Pull out each line of the data that includes the word "them".

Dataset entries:
------------------------------------

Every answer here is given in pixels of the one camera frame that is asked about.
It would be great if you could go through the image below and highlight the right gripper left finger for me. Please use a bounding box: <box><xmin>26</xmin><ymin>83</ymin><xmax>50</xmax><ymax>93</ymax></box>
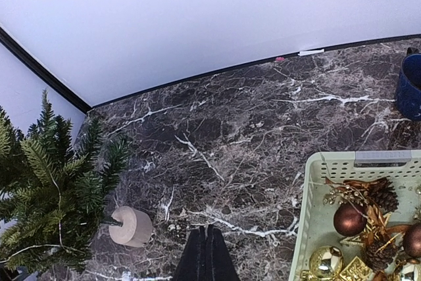
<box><xmin>172</xmin><ymin>226</ymin><xmax>207</xmax><ymax>281</ymax></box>

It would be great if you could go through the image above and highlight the gold gift box ornament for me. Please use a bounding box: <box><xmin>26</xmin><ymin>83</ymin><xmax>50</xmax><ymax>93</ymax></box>
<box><xmin>339</xmin><ymin>256</ymin><xmax>372</xmax><ymax>281</ymax></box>

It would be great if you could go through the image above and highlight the dark pine cone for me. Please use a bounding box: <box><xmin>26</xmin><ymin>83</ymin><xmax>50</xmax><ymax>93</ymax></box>
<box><xmin>366</xmin><ymin>177</ymin><xmax>399</xmax><ymax>212</ymax></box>

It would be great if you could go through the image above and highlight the round wooden tree base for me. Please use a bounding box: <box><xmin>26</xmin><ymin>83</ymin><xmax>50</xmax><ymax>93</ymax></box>
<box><xmin>109</xmin><ymin>206</ymin><xmax>153</xmax><ymax>247</ymax></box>

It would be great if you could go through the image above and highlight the gold bauble left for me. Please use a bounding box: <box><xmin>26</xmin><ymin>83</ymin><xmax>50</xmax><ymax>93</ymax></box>
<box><xmin>309</xmin><ymin>245</ymin><xmax>344</xmax><ymax>280</ymax></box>

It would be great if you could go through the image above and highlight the small green christmas tree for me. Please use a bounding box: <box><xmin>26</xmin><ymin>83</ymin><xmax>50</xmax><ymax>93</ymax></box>
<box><xmin>1</xmin><ymin>93</ymin><xmax>130</xmax><ymax>273</ymax></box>

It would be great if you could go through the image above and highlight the thin wire light string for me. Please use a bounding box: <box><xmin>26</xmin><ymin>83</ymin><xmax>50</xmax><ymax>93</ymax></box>
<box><xmin>0</xmin><ymin>162</ymin><xmax>86</xmax><ymax>264</ymax></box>

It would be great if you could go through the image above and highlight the pale green plastic basket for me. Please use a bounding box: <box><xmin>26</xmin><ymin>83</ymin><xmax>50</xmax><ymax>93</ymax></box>
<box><xmin>289</xmin><ymin>149</ymin><xmax>420</xmax><ymax>280</ymax></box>

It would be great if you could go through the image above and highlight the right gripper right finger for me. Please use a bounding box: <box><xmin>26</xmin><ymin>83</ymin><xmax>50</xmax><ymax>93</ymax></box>
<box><xmin>207</xmin><ymin>225</ymin><xmax>239</xmax><ymax>281</ymax></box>

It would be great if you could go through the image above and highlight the dark blue mug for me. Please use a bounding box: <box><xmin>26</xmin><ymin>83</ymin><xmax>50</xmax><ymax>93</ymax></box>
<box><xmin>395</xmin><ymin>47</ymin><xmax>420</xmax><ymax>121</ymax></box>

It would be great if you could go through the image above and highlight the brown bauble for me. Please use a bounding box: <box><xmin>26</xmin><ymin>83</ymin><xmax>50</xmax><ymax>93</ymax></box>
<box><xmin>333</xmin><ymin>203</ymin><xmax>367</xmax><ymax>237</ymax></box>
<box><xmin>403</xmin><ymin>223</ymin><xmax>421</xmax><ymax>258</ymax></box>

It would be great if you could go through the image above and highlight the brown bauble right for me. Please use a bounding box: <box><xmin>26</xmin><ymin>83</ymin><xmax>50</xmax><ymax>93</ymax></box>
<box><xmin>403</xmin><ymin>223</ymin><xmax>421</xmax><ymax>258</ymax></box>

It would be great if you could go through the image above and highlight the brown bauble back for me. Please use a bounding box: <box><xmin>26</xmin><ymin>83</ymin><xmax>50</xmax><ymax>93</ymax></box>
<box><xmin>333</xmin><ymin>203</ymin><xmax>367</xmax><ymax>237</ymax></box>

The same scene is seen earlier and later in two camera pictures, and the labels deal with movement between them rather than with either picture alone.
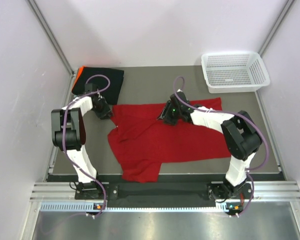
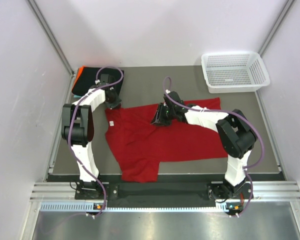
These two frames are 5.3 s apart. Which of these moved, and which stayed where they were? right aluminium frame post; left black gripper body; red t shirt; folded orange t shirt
Moved: left black gripper body
Stayed: folded orange t shirt; red t shirt; right aluminium frame post
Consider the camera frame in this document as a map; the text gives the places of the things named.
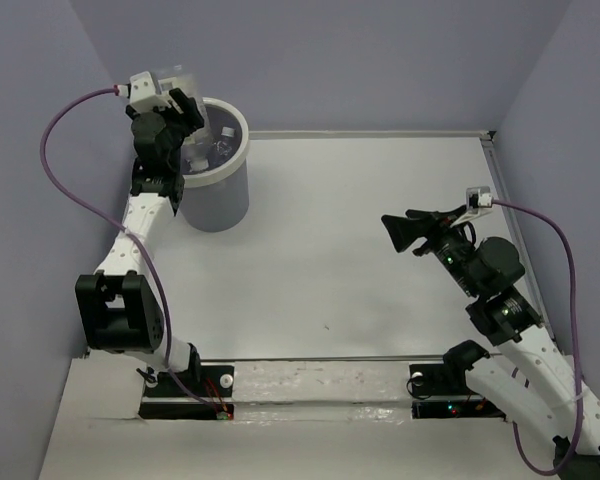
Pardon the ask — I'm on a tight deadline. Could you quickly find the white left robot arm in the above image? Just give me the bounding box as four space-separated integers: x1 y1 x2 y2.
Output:
75 88 205 395

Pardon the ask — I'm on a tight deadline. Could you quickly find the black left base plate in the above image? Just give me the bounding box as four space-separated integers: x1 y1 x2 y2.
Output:
138 363 235 421

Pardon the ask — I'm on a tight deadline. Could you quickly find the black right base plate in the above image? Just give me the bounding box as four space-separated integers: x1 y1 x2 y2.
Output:
405 363 505 420

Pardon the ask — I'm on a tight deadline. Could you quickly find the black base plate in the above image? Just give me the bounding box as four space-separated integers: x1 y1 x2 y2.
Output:
138 363 235 421
405 363 505 420

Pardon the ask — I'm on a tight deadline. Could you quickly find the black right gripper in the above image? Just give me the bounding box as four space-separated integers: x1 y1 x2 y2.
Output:
380 204 481 297

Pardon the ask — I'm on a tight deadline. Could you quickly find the white round plastic bin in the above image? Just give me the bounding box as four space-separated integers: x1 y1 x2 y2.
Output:
179 97 250 232

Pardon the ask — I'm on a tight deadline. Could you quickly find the clear bottle cream label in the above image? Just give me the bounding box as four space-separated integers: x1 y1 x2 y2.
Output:
156 65 213 175

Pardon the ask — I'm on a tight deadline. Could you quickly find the clear crushed bottle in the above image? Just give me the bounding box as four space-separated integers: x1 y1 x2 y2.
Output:
212 126 236 165

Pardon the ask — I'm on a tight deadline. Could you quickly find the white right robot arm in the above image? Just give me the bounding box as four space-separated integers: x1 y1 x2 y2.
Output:
381 206 600 479

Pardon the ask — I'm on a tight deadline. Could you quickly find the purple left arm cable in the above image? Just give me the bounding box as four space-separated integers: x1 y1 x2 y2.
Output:
39 85 226 416

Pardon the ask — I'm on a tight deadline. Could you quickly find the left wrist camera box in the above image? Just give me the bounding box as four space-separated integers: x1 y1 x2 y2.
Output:
114 71 171 113

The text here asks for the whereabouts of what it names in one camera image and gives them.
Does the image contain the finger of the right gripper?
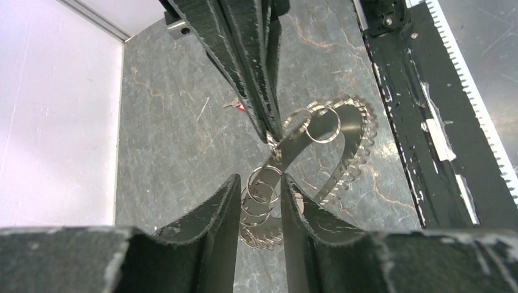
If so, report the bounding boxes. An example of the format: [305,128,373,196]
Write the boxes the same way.
[161,1,269,142]
[220,1,290,140]

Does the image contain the aluminium frame rail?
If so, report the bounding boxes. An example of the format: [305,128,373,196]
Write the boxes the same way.
[57,0,131,43]

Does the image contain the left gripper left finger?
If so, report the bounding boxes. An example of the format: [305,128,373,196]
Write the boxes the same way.
[1,174,241,292]

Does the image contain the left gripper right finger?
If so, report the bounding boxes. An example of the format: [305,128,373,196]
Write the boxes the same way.
[280,174,517,292]

------------------------------------

*RESPONSE BELOW:*
The same scene is seen earlier and later in two camera pictures, and the labels deal with movement between them rather than with either picture alone.
The text here asks for the whereabouts of what it names in one camera image and gives them.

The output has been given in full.